Existe la mirada voraz, incansable e insaciable, atenta
siempre, incluso sin querer, al resplandor sereno o trémulo, al destello
punzante y fugaz, al ancho latigazo con el que un relámpago baña de lívida luz
el cielo tormentoso de un anochecer.
Funciona sola, casi más independiente que libre. Quizá no
me explico bien, pero dejemos al asunto su misterio: puede que lo tenga.
Y luego está aquello que miramos. La elegancia en la
forma, el relieve, el volumen, el color; la silueta dibujada o recortada,
difuminada o precisa.
Y la huella que la visión puede dejarnos.

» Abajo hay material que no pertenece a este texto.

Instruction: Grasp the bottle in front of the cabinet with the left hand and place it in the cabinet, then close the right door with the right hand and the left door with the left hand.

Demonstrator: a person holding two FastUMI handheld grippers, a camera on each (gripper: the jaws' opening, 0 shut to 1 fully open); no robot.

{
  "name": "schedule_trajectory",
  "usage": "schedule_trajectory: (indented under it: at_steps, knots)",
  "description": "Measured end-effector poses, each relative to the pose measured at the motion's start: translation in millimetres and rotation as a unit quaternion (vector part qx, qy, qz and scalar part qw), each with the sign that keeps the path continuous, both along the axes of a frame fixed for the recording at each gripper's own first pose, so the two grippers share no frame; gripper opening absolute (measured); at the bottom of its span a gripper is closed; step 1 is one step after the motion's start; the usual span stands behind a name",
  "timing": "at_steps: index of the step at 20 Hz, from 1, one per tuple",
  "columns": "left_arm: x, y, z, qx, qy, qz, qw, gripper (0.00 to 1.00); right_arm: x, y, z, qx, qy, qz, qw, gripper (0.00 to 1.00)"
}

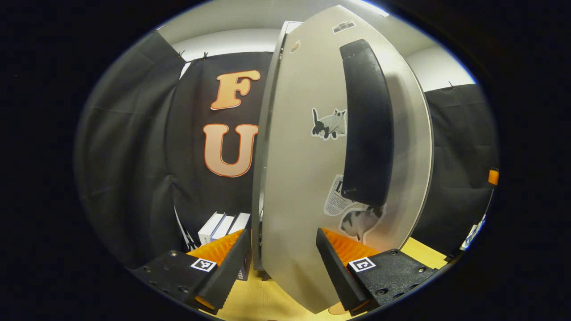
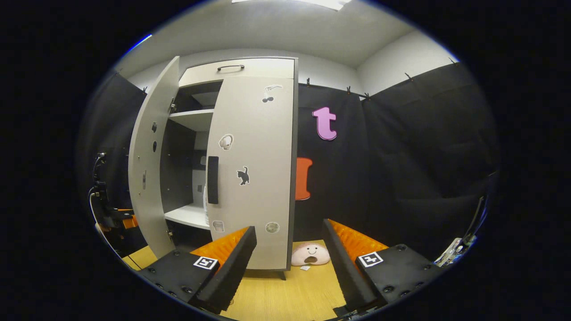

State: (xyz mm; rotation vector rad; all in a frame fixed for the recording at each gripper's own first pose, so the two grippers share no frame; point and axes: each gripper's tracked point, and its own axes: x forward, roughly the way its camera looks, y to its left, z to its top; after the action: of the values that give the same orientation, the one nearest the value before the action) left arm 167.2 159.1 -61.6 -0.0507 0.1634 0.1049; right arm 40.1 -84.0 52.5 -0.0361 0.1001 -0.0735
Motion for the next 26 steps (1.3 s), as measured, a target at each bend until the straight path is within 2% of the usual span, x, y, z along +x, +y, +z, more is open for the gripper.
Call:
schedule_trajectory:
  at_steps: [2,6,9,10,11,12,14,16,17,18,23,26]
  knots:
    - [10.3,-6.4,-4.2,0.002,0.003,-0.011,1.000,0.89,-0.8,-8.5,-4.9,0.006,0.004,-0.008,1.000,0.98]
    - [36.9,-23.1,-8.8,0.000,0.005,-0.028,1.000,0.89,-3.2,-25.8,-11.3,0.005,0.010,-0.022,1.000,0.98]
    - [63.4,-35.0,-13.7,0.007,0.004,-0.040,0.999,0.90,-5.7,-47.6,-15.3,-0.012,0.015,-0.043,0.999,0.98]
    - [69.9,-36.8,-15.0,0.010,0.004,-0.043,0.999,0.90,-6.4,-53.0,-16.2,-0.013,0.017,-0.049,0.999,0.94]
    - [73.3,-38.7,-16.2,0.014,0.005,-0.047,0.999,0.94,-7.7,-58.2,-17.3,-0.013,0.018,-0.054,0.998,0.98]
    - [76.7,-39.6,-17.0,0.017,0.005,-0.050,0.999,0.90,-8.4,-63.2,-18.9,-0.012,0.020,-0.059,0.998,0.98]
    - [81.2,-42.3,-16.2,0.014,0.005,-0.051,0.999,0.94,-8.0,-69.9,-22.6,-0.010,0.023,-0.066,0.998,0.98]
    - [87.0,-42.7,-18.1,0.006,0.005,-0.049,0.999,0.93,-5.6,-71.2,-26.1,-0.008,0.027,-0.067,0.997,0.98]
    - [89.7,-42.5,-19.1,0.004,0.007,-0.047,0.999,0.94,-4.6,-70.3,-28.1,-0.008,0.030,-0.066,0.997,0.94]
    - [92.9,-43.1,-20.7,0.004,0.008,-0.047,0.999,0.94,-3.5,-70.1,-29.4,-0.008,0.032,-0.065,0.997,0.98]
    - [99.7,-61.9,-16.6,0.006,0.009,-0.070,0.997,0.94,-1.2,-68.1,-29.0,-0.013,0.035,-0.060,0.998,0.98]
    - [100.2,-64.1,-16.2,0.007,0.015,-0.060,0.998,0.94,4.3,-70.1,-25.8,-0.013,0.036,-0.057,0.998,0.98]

Mientras en un programa culturalote de la 2, Chema Conesa
(¿cuánto hará que ya no usas la barba de vikingo que te conocí?) daba sus
recomendaciones de fotógrafo veterano, Cayetana, que va madurando y mejorando (desde
su inicial y no simpática aura de pedante o listilla, o de mero resultado
dinástico de sus sellos, emblemas, sedimentos privilegiados de la cofradía de
los escenarios), esa mujer nos ofrecía una impecable visión lateral: la melena
de cariátide cayéndole por la espalda de recta, sin ser rígida, posición; el
vestido sobrio, el compás grácil de las piernas, el tacón fino. Un controlado,
académico sosiego de conjunto, de gestos en reposo.
¿Algo tendrá el agua, cuando la bendicen?
Esplendente descripción de esa "visión lateral". Felicidades, maestro.